Thu. Oct 17th, 2024

Exterior of the Richard Sheppard Arnold Federal Courthouse in downtown Little Rock. (John Sykes/Arkansas Advocate)

The attorney representing a small Central Arkansas town asked a federal judge Thursday to dismiss a complaint against the town and its mayor, filed in June over a First Amendment dispute.

Rose Bud’s town council passed an ordinance June 17 limiting canvassers’ ability to collect signatures for a proposed ballot measure at an event in a public park. The ordinance would have required canvassers to rent a booth at the event, Rose Bud’s annual Summerfest, and restricted all solicitation of signatures to the rented space.

The town council repealed the ordinance on Monday, attorney Don Raney wrote in the motion to dismiss the complaint against the town and its mayor, Shawn Gorham.

For AR Kids, a ballot question committee supporting a proposed amendment to the Arkansas Constitution’s education clause, asked U.S. District Judge Kristine Baker of the Eastern District of Arkansas to block the ordinance from going into effect on June 20, hours before Summerfest began.

Baker granted the temporary injunction that day, agreeing with the plaintiffs that the ordinance violated the right to freedom of speech and posed a threat of “irreparable harm” to the plaintiffs.
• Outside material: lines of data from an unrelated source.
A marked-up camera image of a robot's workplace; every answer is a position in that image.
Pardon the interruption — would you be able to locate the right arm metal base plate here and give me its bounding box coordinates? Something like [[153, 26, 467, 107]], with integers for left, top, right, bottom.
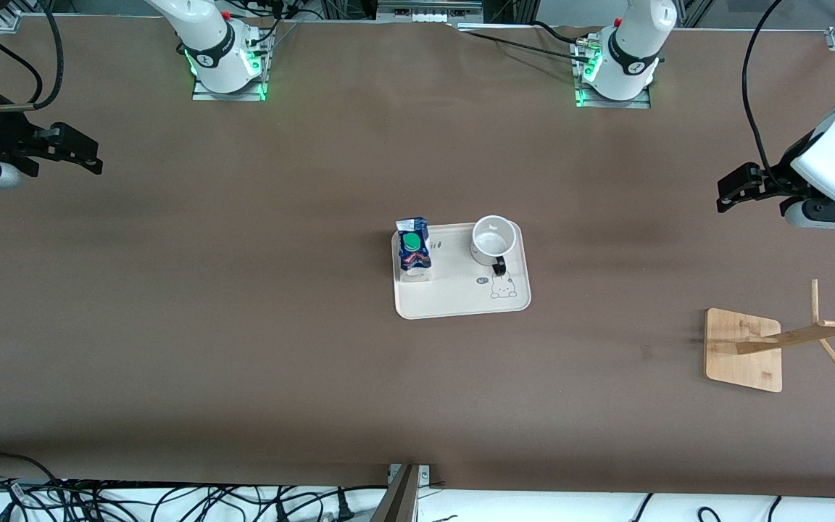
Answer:
[[191, 76, 267, 102]]

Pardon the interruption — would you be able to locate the beige tray with bunny print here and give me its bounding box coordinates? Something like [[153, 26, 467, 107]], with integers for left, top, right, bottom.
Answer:
[[391, 220, 532, 320]]

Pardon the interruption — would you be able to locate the wooden cup rack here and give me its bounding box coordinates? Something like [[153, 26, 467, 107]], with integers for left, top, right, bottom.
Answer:
[[704, 279, 835, 394]]

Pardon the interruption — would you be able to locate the grey power strip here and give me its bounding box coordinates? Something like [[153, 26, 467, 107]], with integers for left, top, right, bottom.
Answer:
[[376, 0, 485, 27]]

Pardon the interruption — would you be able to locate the black cable on table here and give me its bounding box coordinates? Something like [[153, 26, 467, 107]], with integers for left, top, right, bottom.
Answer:
[[457, 29, 598, 63], [530, 20, 610, 46]]

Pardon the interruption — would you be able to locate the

For AR Kids’ proposed constitutional amendment would have required private schools that receive state funds to be held to the same standards as public schools, in response to the new school voucher program created by the LEARNS Act of 2023. The proposal also sought to establish universal pre-K, quality special education, after school and summer programming, and assistance for families who earn up to 200% of the federal poverty line.

The measure did not receive enough support to qualify for the November ballot, and For AR Kids is now working to put the measure before voters in 2026.

Baker’s injunction lasted 14 days, ending July 4, the day before the deadline to submit signatures for proposed ballot measures to the Secretary of State. For AR Kids notified Baker on June 27 that it did not intend to ask for an extension of the injunction, according to Thursday’s motion to dismiss.

The expiration of the restraining order and the repeal of the ordinance merit dismissing the case, Raney wrote.

Attorney John Williams of the American Civil Liberties Union of Arkansas represented For AR Kids.

A 2023 law increased from 15 to 50 the minimum number of counties in which ballot measures must garner a certain amount of signatures. The law is being challenged in Pulaski County Circuit Court.